In [1]:
from IPython.display import display, Math, Latex

import pandas as pd
import numpy as np
import numpy_financial as npf
import yfinance as yf
import matplotlib.pyplot as plt
from datetime import datetime, date

## CFM 101: Group Assignment - Python Roboadvisor
### Team Number: 15
### Team Member Names: Landon Trinh, Ethan Zemelman, Jessie Deng
### Team Strategy Chosen: SAFE

## Goal
- Our team has decided to target dynamically building the safest portfolio
- Given a file of unknown stock tickers, our roboadvisor will run from November 25, 2023 to December 4, 2023
- The deviation will be calculated by taking calculating the difference between the final value of the portfolio and the initial portfolio value ($750,000)
- Ultimately, our aim is to have our portfolio deviate in nominal value. In other words, in the end, we want our portfolio value to have changed as little as possible


## Introduction
> "Theory will only take you so far." - J. Robert Oppenheimer

In theory, our trading strategy should produce a portfolio that deviates in nominal value the least by taking into consideration the following:
- Beta
- Diversification
- Correlation
- Standard deviation
- Expected returns

Our goal will be to tell a convincing story to WHY we are picking our stocks. We will calculate and discuss statistics, display and intepret graphs, and explain our thought process

## 1. Setup
Before implementing our trading strategy, we will initialize required and useful constants as part of the rules:
- Currency of valid stocks (USD or CAD)
- Required average monthly volume (150,000 shares)
- The number of stocks we wish to purchase on the start date (10-22 stocks)
- Time interval (Janurary 1, 2023 - October 31, 2023)
- Minimum number of trading days for month (18 days)
- Minimum stock weighting: $\frac{100}{2n}$%, $n$ = number of stocks in portfolio
- Maximum stock weighting: 20%
- Initial investment amount: $750,000 CAD
- Buying date of roboadvisor: November 25, 2023 - December 4, 2023
- Trading fee for each stock trade: $4.95 CAD

In the end, our roboadvisor should create two DataFrames:

1. $\verb|Portfolio_Final|\\$
- Index: Starts at 1 and ends at number of stocks in portfolio
- Headings: Ticker, Price (price of stock on Nov 25), Currency (CAD or USD), Shares, Value, Weight (adds to 100%)
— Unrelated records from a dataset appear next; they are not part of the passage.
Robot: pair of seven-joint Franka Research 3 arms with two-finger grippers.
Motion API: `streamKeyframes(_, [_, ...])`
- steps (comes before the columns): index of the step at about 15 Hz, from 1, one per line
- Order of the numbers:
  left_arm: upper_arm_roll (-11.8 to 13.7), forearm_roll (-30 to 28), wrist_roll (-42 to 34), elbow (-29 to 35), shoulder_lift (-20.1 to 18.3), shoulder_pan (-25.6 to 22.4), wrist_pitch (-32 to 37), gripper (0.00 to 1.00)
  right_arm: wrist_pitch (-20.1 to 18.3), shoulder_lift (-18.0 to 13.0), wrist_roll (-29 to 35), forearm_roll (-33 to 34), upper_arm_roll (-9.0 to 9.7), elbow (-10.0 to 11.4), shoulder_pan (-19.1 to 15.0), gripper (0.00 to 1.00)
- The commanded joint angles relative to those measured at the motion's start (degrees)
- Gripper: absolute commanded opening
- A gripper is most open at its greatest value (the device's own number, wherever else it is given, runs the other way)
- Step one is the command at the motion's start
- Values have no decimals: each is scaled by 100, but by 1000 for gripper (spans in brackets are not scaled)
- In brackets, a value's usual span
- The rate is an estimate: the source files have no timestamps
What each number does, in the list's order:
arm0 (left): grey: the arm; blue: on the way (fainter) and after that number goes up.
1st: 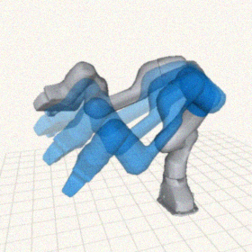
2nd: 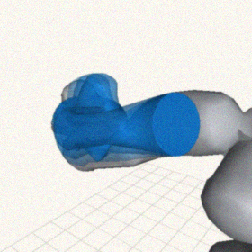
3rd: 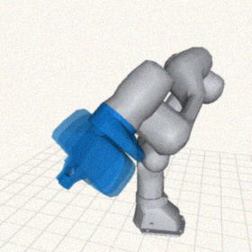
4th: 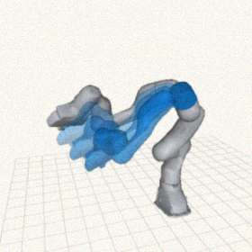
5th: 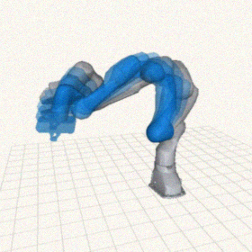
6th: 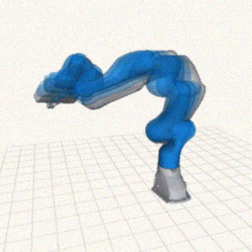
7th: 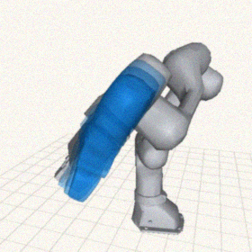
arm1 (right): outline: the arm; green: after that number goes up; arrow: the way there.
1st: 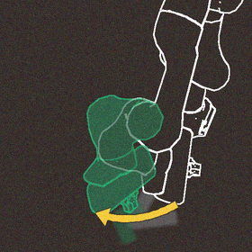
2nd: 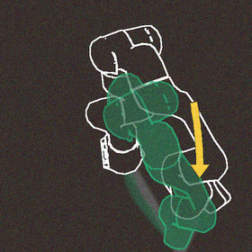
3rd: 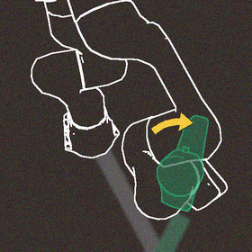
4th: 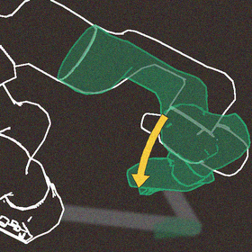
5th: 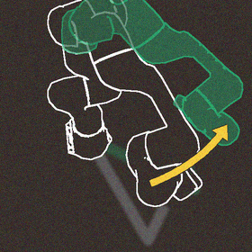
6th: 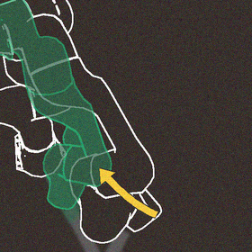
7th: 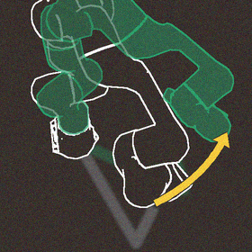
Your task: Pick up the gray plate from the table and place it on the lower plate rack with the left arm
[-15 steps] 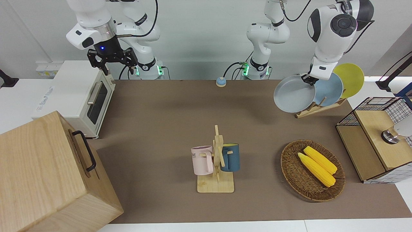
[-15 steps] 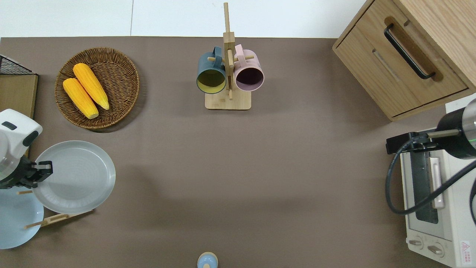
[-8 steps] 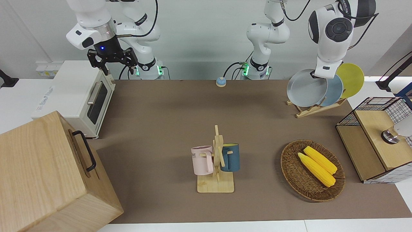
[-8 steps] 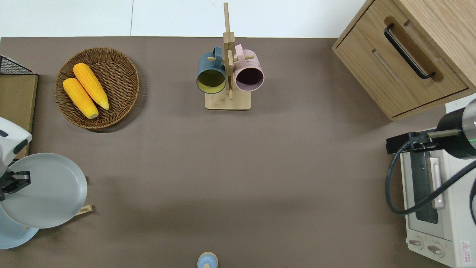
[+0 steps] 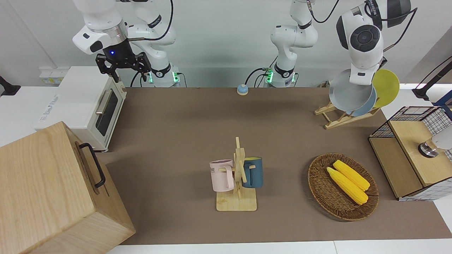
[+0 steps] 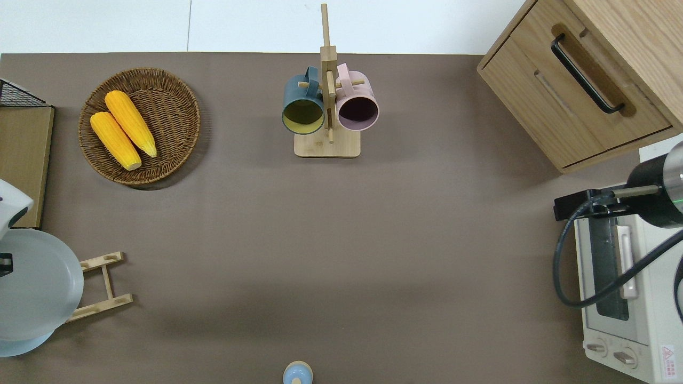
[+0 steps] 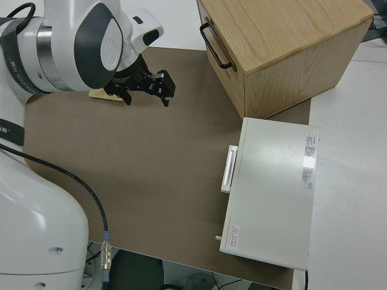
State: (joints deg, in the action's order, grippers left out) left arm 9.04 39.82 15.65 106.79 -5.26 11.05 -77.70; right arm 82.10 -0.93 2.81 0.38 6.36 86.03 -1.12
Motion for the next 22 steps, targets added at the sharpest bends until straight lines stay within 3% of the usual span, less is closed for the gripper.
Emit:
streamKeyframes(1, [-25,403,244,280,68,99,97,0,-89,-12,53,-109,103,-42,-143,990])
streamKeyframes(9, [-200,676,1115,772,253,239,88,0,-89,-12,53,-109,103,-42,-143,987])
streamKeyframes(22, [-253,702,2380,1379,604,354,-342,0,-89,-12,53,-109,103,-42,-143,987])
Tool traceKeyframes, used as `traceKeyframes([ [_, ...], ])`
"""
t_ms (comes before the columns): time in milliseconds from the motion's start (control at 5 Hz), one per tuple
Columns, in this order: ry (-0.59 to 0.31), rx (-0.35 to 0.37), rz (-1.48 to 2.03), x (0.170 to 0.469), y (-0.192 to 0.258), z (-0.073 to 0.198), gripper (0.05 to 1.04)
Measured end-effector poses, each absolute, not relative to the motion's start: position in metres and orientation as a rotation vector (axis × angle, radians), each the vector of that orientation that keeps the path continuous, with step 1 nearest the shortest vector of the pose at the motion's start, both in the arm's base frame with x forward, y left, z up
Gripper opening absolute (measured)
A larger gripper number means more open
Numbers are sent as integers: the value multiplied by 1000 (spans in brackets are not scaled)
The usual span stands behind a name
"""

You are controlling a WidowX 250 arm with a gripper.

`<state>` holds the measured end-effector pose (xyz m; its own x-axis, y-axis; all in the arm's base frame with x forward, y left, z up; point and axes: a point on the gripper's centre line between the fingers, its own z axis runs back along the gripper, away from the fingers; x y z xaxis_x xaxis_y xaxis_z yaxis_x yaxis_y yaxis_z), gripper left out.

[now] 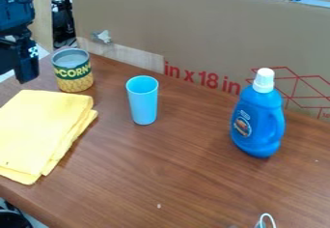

2. $\verb|Stocks_Final|\\$
We should output this DataFrame to a CSV file titled "Stocks_Group_15.csv"
- Index: Same as "Portfolio Final"
- Headings: Tickers and Shares from "Portfolio_Final"


In [2]:
# Investment amount (CAD)
capital = 750_000

# Number of stocks to buy for portfolio
num_stocks = 15

# Maximum and minimum weightings of each stock in portfolio
min_weight = 1 / (2 * num_stocks)
max_weight = 0.20

# Start and end date for roboadvisor
# start_date = "2023-11-25"
# end_date = "2023-12-04"

# Filtering requirements
valid_currency = ["CAD", "USD"]
min_trading_days = 18
min_avg_volume = 150000

## 2. Filtering
After reading in the CSV file containg stock tickers, we must filter the list of stocks to make sure they are valid stock tickers according to the following rules:
- Include stocks that have an average monthly volume of at leaest 150,000 shares based on Jan 1, 2023 - Oct 31, 2023 (drop any months that don't have at least 18 trading days)
- Stock denominated in USD or CAD

In [3]:
# Read in CSV ticker file
tickers = pd.read_csv("tickers_example.csv", header=None)
tickers = tickers.rename(columns={0: "ticker"})
tickers_lst = tickers["ticker"].tolist()
tickers.head()

Unnamed: 0,ticker
0,AAPL
1,ABBV
2,ABT
3,ACN
4,AGN


In [4]:
# Set parameters for filtering tickers
filter_start_date = "2023-01-01"
filter_end_date = "2023-10-31"
filter_interval = "1mo"

In [5]:
# Determines months with less than 18 trading days
def get_short_months(market_index):
    short_months = []
    for month in range(1, 11):
        trading_days = len(market_index.history(start=str(date(2023, month, 1)), end=str(date(2023, month+1, 1))))
        if trading_days < min_trading_days:
            short_months.append(month)
    return short_months

# Keeps stocks with valid average monthly volume
def filter_volume(tickers, short_months):

    # Retrieve monthly volume data for tickers
    volume_data = yf.download(tickers=tickers, interval="1mo", start=filter_start_date, end=filter_end_date).Volume

    # Drop short months from volume DataFrame
    for short_month in short_months:
        volume_data.drop(str(date(2023, short_month, 1)))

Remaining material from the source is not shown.